The Persecutor Forgive Me Natasha
- The Persecutor book cover
- Author: Sergei Kourdakov
- Language: English
- Publisher: Fleming H. Revell Company (Baker Publishing Group) Revell (Baker Publishing Group) Ballantine Books
- Publication date: 1973
- Publication place: United States
- Media type: Print (Hardback & Paperback)
- Pages: 253
- ISBN: 0-8007-0631-5
- OCLC: 703265

= The Persecutor =

1973 autobiography by Sergei Kourdakov

The Persecutor, also known as Forgive Me Natasha and less commonly as Sergei, is the autobiography of Sergei Kourdakov, a former KGB agent who persecuted Christians in the Soviet Union in the 1970s, but defected to Canada in 1971 and converted to Evangelical Christianity. The book was finished shortly before his death in January 1973 and published posthumously.

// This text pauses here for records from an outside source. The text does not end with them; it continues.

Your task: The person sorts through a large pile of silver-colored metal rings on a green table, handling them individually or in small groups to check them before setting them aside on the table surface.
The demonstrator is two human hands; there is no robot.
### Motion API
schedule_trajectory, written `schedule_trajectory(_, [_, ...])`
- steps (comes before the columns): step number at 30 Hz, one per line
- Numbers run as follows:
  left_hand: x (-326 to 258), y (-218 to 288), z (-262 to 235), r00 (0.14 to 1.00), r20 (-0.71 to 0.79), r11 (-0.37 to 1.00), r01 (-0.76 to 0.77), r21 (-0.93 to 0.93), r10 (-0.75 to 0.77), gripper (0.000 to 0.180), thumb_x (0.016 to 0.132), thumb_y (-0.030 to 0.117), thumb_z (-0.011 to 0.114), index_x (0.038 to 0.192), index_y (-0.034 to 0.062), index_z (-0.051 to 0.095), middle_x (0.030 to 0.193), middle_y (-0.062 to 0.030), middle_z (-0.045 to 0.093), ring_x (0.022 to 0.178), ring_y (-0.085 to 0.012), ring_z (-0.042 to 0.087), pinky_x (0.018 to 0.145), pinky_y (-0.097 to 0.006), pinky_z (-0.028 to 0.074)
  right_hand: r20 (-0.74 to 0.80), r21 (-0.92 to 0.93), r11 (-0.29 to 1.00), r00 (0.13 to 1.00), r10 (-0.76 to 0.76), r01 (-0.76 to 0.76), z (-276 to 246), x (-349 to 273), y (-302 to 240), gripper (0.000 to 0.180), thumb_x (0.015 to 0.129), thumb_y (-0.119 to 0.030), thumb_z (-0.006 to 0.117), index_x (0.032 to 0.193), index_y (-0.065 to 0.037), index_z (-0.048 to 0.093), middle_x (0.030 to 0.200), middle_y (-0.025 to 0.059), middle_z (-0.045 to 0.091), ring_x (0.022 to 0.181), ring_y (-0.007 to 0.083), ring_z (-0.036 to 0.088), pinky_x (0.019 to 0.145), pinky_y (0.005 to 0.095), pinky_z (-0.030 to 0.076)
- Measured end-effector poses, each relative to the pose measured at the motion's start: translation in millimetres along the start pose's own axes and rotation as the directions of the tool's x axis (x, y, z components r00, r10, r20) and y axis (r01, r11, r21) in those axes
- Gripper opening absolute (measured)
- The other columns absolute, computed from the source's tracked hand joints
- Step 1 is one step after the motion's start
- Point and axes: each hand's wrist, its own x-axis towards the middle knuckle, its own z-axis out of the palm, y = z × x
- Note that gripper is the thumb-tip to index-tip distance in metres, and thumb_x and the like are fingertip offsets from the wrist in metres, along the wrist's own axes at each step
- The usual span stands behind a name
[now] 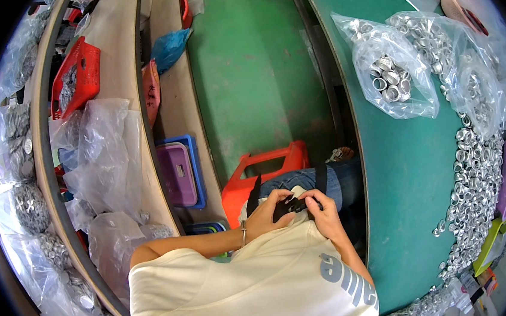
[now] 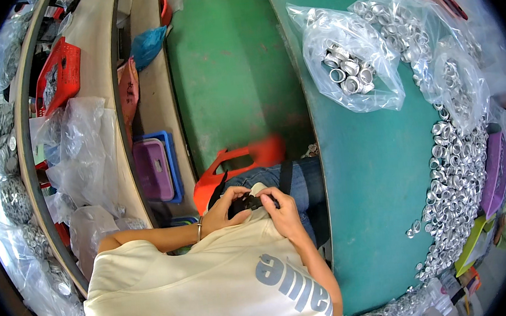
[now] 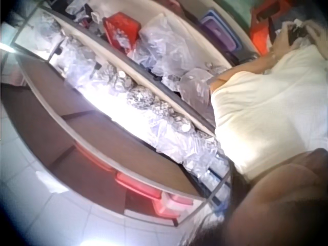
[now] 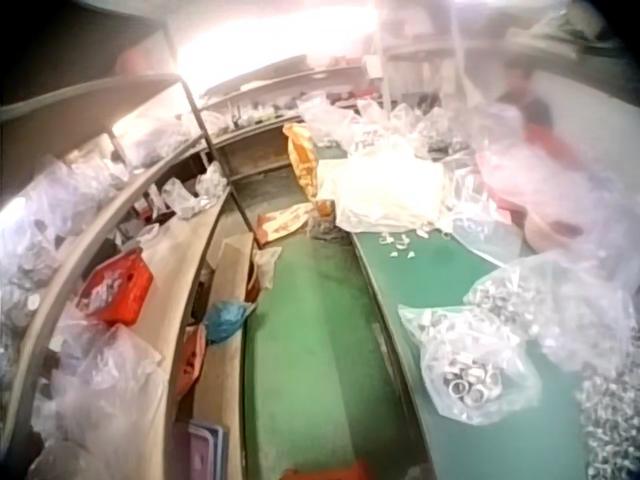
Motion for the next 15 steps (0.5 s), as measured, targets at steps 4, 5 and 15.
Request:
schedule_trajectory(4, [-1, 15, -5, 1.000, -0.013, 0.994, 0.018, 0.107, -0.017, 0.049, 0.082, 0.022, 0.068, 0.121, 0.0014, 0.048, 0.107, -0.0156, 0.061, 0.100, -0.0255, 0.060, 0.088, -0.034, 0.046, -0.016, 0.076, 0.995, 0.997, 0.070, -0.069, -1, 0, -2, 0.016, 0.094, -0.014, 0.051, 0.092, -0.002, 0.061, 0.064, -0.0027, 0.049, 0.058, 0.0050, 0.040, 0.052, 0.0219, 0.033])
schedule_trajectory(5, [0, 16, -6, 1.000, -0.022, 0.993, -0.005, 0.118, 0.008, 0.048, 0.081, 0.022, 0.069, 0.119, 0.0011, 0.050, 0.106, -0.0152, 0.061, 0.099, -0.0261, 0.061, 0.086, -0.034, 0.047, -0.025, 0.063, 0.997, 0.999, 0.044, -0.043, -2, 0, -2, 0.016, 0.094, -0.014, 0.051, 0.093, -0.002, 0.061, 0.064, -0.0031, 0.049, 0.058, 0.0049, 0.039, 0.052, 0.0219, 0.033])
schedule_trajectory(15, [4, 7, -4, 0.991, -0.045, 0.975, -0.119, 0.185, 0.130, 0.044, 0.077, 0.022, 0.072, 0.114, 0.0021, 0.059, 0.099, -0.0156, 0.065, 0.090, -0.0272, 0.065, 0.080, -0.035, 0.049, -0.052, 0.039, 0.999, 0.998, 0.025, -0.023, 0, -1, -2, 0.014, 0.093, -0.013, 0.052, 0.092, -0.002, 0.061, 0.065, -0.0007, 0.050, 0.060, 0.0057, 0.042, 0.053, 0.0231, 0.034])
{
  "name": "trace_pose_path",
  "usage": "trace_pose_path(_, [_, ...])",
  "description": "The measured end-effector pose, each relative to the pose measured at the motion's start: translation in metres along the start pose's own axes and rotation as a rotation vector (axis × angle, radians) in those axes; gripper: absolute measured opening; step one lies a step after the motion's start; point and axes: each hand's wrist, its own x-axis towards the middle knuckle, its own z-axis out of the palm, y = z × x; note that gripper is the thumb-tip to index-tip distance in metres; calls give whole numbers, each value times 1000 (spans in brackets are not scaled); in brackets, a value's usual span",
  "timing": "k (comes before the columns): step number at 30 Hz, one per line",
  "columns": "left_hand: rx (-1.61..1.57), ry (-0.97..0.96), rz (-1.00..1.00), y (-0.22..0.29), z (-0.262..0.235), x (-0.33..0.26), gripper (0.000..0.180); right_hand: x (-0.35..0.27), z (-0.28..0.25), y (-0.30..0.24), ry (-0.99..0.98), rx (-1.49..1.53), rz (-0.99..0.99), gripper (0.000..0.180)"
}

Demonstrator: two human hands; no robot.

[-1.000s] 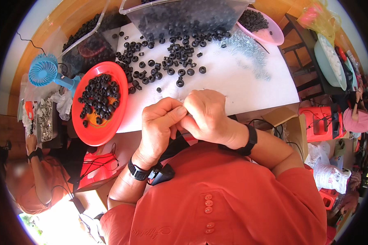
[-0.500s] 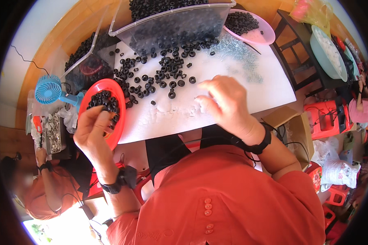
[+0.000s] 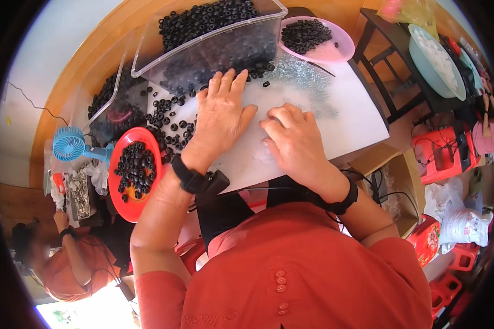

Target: Assembling small black plastic components by hand at a workstation.

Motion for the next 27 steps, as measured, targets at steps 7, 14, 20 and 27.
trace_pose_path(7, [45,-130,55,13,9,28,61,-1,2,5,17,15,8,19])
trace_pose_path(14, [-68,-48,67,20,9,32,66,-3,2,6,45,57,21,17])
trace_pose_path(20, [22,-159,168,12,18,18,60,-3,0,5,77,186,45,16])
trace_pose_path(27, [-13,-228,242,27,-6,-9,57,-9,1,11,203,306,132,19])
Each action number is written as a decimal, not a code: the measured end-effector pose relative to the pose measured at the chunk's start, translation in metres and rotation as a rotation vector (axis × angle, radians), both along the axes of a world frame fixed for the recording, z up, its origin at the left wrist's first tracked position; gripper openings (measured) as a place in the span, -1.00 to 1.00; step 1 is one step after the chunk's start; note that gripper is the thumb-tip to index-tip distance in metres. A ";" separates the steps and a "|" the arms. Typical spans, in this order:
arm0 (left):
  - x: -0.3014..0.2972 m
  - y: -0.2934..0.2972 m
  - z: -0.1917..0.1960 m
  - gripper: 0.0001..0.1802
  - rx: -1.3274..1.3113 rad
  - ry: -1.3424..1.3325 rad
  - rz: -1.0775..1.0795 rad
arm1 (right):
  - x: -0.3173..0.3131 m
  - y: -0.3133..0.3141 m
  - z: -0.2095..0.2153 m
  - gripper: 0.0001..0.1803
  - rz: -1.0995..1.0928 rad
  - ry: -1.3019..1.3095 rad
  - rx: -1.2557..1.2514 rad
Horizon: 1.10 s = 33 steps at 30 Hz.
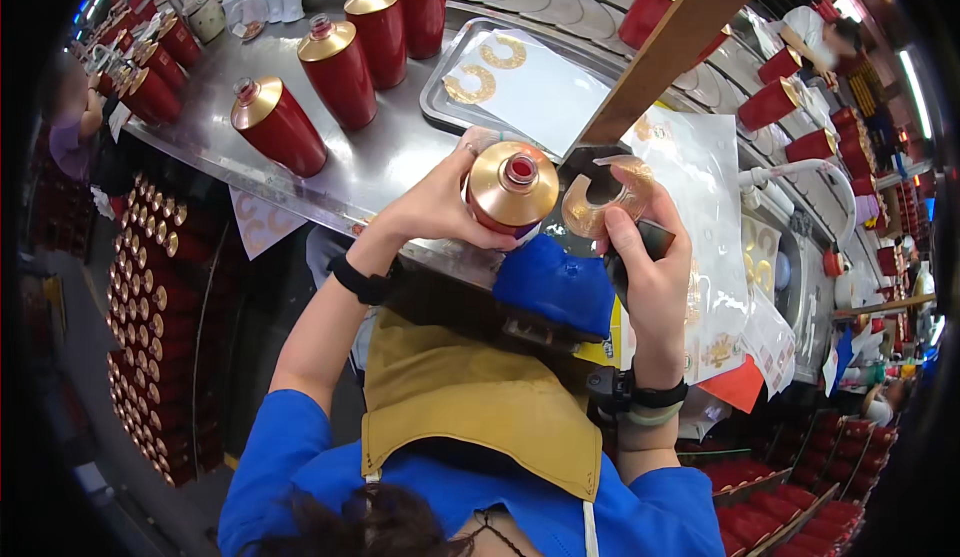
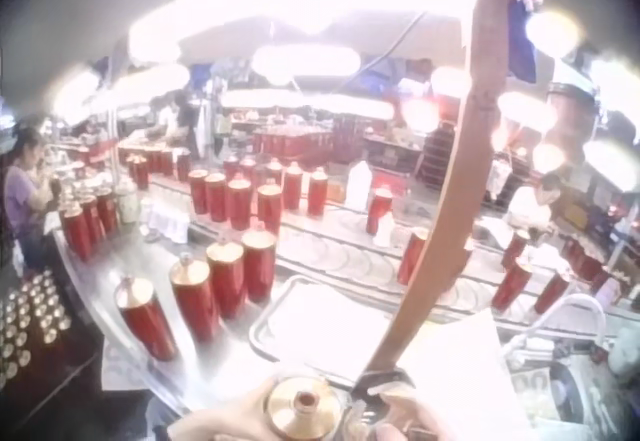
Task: Manually applying and smoothing adhesive gold and red decorative labels onto red bottles on an industrial production line.
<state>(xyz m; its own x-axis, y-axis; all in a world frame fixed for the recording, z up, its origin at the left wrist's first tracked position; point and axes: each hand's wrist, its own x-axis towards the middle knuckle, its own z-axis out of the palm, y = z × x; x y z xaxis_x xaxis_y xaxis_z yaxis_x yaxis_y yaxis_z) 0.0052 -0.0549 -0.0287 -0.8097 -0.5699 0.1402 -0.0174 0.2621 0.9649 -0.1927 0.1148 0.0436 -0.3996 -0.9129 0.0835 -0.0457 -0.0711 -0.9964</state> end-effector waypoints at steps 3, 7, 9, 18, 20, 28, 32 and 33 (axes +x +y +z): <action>0.003 -0.005 0.005 0.28 0.174 0.087 -0.115 | 0.001 0.000 0.004 -0.59 -0.010 -0.018 -0.020; 0.002 0.016 0.006 0.42 0.084 0.204 -0.036 | 0.005 -0.001 0.004 -0.59 -0.008 -0.022 -0.036; -0.010 0.033 -0.008 0.42 -0.059 0.149 0.224 | 0.008 -0.005 0.001 -0.62 0.005 -0.032 -0.038; -0.011 0.030 -0.010 0.39 -0.044 0.308 0.169 | 0.006 0.004 0.002 -0.62 -0.042 0.059 -0.034; -0.006 0.027 -0.009 0.39 -0.027 0.276 0.136 | 0.004 0.005 0.004 -0.62 -0.041 0.071 -0.022; 0.020 0.072 0.026 -0.14 -0.240 0.365 0.464 | 0.029 -0.007 0.022 -0.60 -0.056 0.125 -0.234; 0.013 0.092 0.052 -0.36 0.065 0.499 0.373 | 0.048 -0.005 0.026 -0.64 0.165 -0.024 -0.183; 0.013 0.090 0.053 -0.38 0.179 0.559 0.413 | 0.051 -0.003 0.023 -0.64 0.149 -0.019 -0.143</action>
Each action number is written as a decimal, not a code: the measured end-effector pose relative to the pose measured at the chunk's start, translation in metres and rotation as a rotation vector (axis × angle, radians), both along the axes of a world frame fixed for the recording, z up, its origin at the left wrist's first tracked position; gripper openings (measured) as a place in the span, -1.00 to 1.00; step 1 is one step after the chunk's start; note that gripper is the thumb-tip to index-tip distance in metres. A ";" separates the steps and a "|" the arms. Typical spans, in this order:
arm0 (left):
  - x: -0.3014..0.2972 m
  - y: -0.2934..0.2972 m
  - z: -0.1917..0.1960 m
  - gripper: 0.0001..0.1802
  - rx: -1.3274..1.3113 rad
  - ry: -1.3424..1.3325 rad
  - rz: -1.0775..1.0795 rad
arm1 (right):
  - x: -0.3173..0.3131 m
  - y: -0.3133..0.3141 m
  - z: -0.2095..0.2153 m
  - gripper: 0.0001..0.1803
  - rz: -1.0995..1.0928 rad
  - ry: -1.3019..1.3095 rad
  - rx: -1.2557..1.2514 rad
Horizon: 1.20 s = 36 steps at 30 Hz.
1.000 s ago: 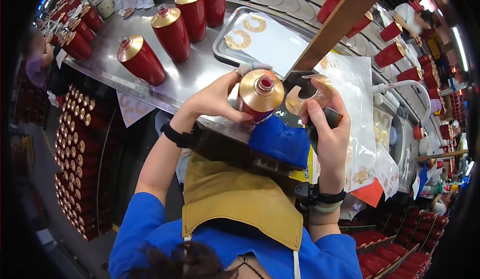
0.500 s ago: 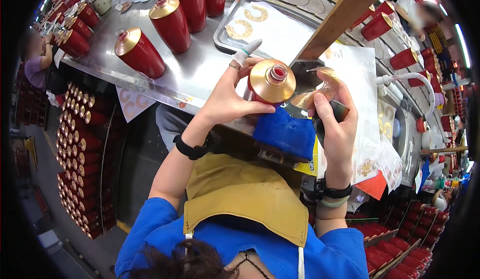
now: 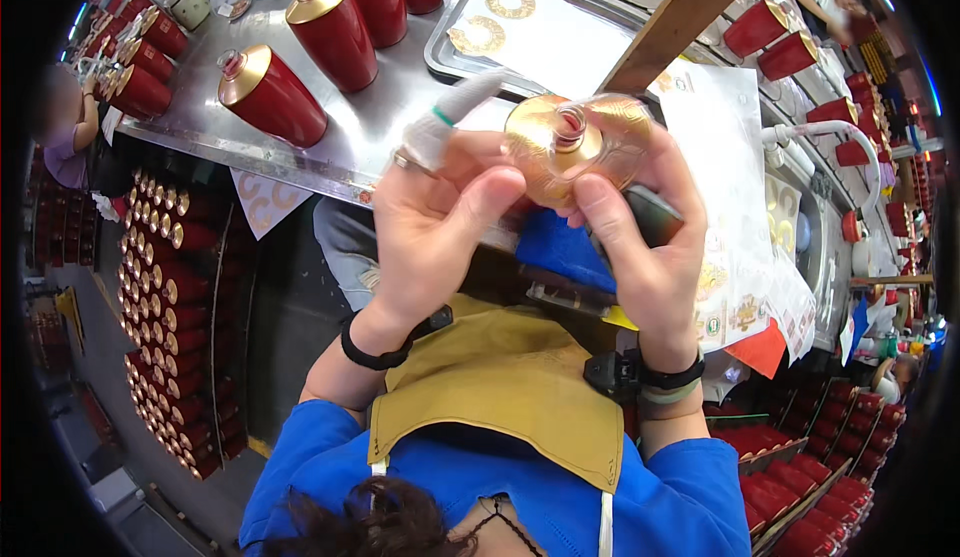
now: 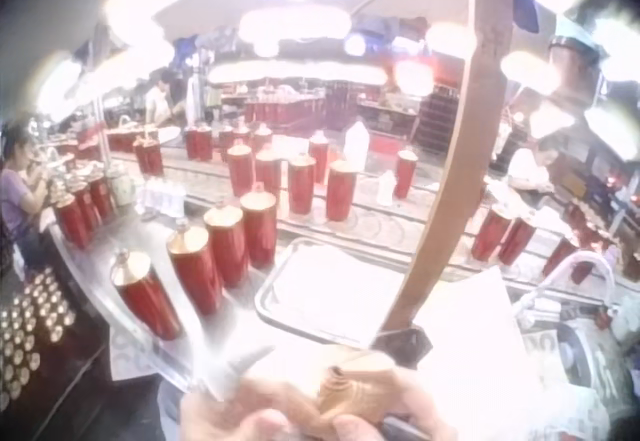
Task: Manually applying and smoothing adhesive gold and red decorative labels onto red bottles on an industrial production line.
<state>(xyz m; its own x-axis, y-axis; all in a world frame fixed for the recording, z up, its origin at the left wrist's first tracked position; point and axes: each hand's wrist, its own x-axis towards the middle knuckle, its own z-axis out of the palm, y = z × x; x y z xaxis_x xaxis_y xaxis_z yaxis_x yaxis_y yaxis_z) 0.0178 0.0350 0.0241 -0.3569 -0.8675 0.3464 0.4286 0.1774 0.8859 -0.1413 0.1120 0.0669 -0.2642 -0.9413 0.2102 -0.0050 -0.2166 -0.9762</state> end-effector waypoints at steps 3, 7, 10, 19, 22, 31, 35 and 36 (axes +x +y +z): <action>-0.007 -0.018 -0.009 -0.36 0.073 0.135 0.021 | 0.005 -0.004 -0.014 -0.65 -0.082 0.089 0.026; -0.007 -0.038 -0.025 -0.26 -0.281 -0.200 0.165 | 0.001 -0.009 -0.025 -0.66 -0.207 0.326 -0.029; -0.013 -0.036 -0.028 -0.31 -0.064 -0.103 -0.007 | 0.000 -0.010 -0.032 -0.67 -0.277 0.312 0.019; -0.008 -0.021 -0.031 -0.40 -0.191 -0.307 0.069 | -0.012 -0.012 -0.041 -0.71 -0.197 0.130 0.067; -0.009 -0.019 -0.031 -0.16 -0.152 -0.224 0.083 | -0.010 -0.017 -0.043 -0.74 -0.215 0.129 0.035; -0.014 -0.014 -0.025 -0.21 -0.078 -0.209 0.133 | -0.016 -0.030 -0.039 -0.72 -0.283 0.030 0.143; -0.008 -0.017 -0.024 -0.26 -0.077 -0.222 0.122 | -0.035 -0.017 -0.040 -0.66 -0.072 -0.070 0.197; -0.008 -0.017 -0.024 -0.28 -0.046 -0.197 0.101 | -0.025 -0.015 -0.028 -0.70 -0.079 -0.011 0.159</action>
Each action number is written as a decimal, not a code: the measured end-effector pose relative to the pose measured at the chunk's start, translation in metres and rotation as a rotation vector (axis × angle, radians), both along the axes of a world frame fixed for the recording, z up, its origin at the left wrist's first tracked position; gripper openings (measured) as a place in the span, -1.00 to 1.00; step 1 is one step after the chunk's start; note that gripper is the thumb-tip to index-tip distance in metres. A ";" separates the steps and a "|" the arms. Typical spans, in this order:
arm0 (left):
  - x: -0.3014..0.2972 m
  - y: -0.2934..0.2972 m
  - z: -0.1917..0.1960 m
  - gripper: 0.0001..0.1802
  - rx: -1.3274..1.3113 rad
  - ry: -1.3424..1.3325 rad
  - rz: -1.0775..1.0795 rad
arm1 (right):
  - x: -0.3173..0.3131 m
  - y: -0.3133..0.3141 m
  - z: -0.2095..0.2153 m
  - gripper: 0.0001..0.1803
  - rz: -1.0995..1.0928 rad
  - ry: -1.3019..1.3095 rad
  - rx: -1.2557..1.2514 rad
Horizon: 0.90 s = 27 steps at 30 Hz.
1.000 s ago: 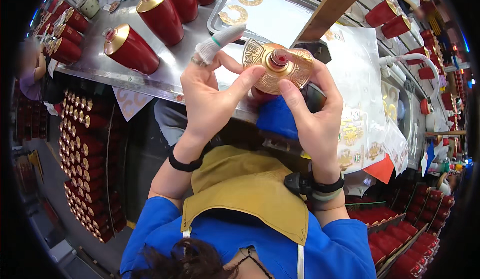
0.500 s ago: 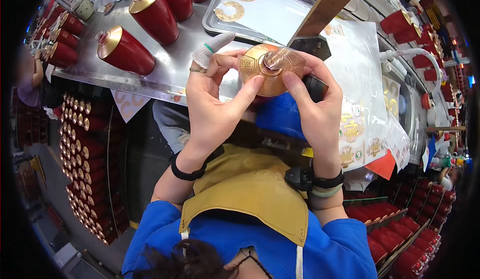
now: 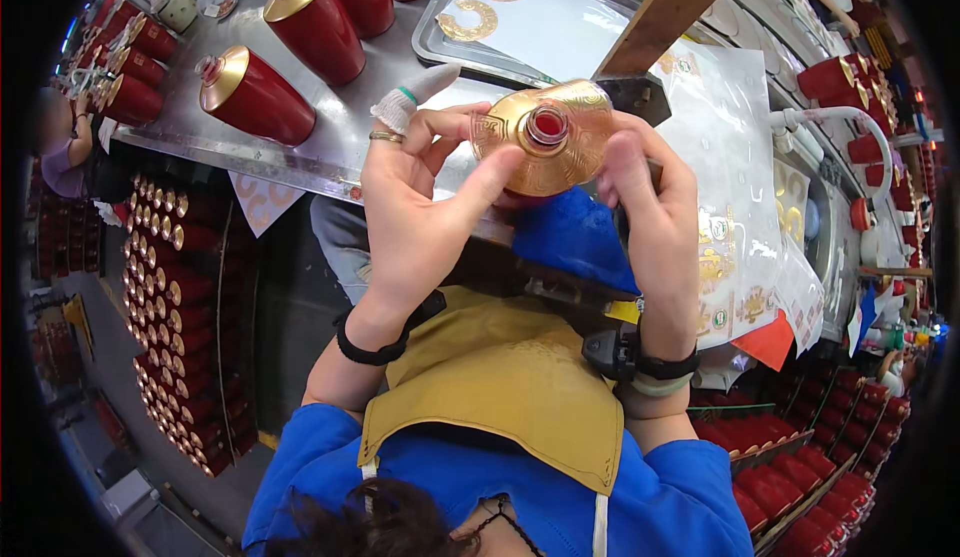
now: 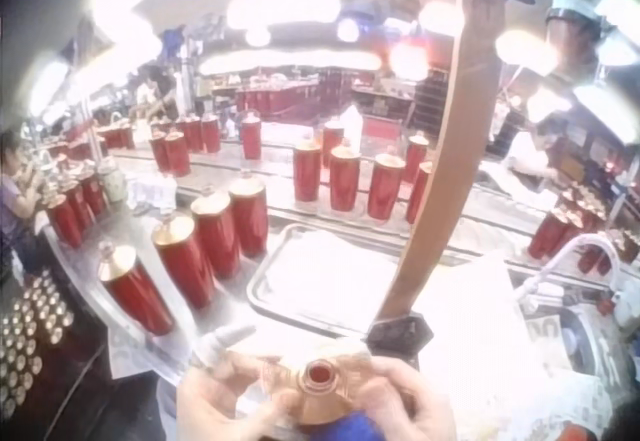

It was published in English, then translated to at least fourteen languages including German, Spanish, French, Russian, and Dutch. Although the English versions have since ceased publication, various foreign-language versions are still in print.

==Background==
The Persecutor details Sergei Kourdakov's early life in Novosibirsk Oblast, his life as an orphan, the raids he led on private Christian assemblies while a Naval academy student in Petropavlovsk-Kamchatsky, his defection to Canada, and his new life in Canada and the United States. The book opens with Kourdakov's escape to Canada. Beginning with the second chapter, the book flashes back to Kourdakov's childhood.

==Plot Account==

Sergei Kourdakov was a Soviet defector to Canada in 1971, later residing in the United States. His public criticism of the Soviet state and his death under disputed circumstances became subjects of international attention during the Cold War.

Kourdakov defected while serving as a naval cadet, escaping from Soviet ship during a storm near the Queen Charlotte Islands, Canada. His request for asylum was granted following a public campaign against his potential extradition. His decision to defect occurred within the context of life in the Soviet Union, where many citizens experienced state control of the economy, political repression, and the suppression of religious practices especially Christianity.

After receiving asylum, Kourdakov relocated to Toronto. He became affiliated with a Ukrainian Christian church and began giving public lectures and writing about the persecution of Christians in the country. He wrote a manuscript detailing his former role in enforcing state atheism and the book, The Persecutor was published posthumously.

In January 1973, at the age of 21, Kourdakov was found dead from a gunshot wound to his head in a Los Angeles motel room. The official investigation concluded that his death was a suicide. Meanwhile, prior to his death, he had told his associates that he believed Soviet agents might attempt to kill him for speaking out about the repression of religion and living conditions of the people in the country, and stage his death as an accident or suicide. The circumstances of his death remain a point of discussion in historical accounts of Cold War defections.

==Criticism==
The Persecutor has been met with varied criticism regarding its authorship and accuracy. Some, such as Albert W. Wardin, believe that the biography was at least partially written by members of Underground Evangelism, the Christian organization which Kourdakov was a member of that helped smuggle Bibles into communist countries. Wardin also claims that the book gives a distorted view of evangelical life in the Soviet Union, stating that "the allegation that for years before the late 1960s there was not even one Protestant church in Novosibirsk is untrue" and that "the figure of 30,000 Initiative Baptists in Kamthatka [...] and that of over 150 attacks in two years seems unbelievably high."

In 2004, United States Christian journalist Caroline Walker released a drama documentary about The Persecutor. Claiming to have been given a vision from God, she traveled to Siberia to investigate various parts of book. Through the film, she claims that contrary to her own expectations, there are many inconsistencies in the autobiography, such as the section dealing with Sergei's experience in the Barysevo Orphanage as a child. The documentary, titled Forgive Me, Sergei (a pun on the autobiography title), was co-produced and directed by
Polish Jesuit Damian Wojciechowski, whom she met during her investigation. He was also attempting to film a documentary on Kourdakov's life, but was struggling with inconsistencies in the book.

"On the first film shoot, I recognized that the book was much further from the truth than what I had first thought and might simply be fiction."
— Damian Wojciechowski

The documentary received multiple awards at film festivals.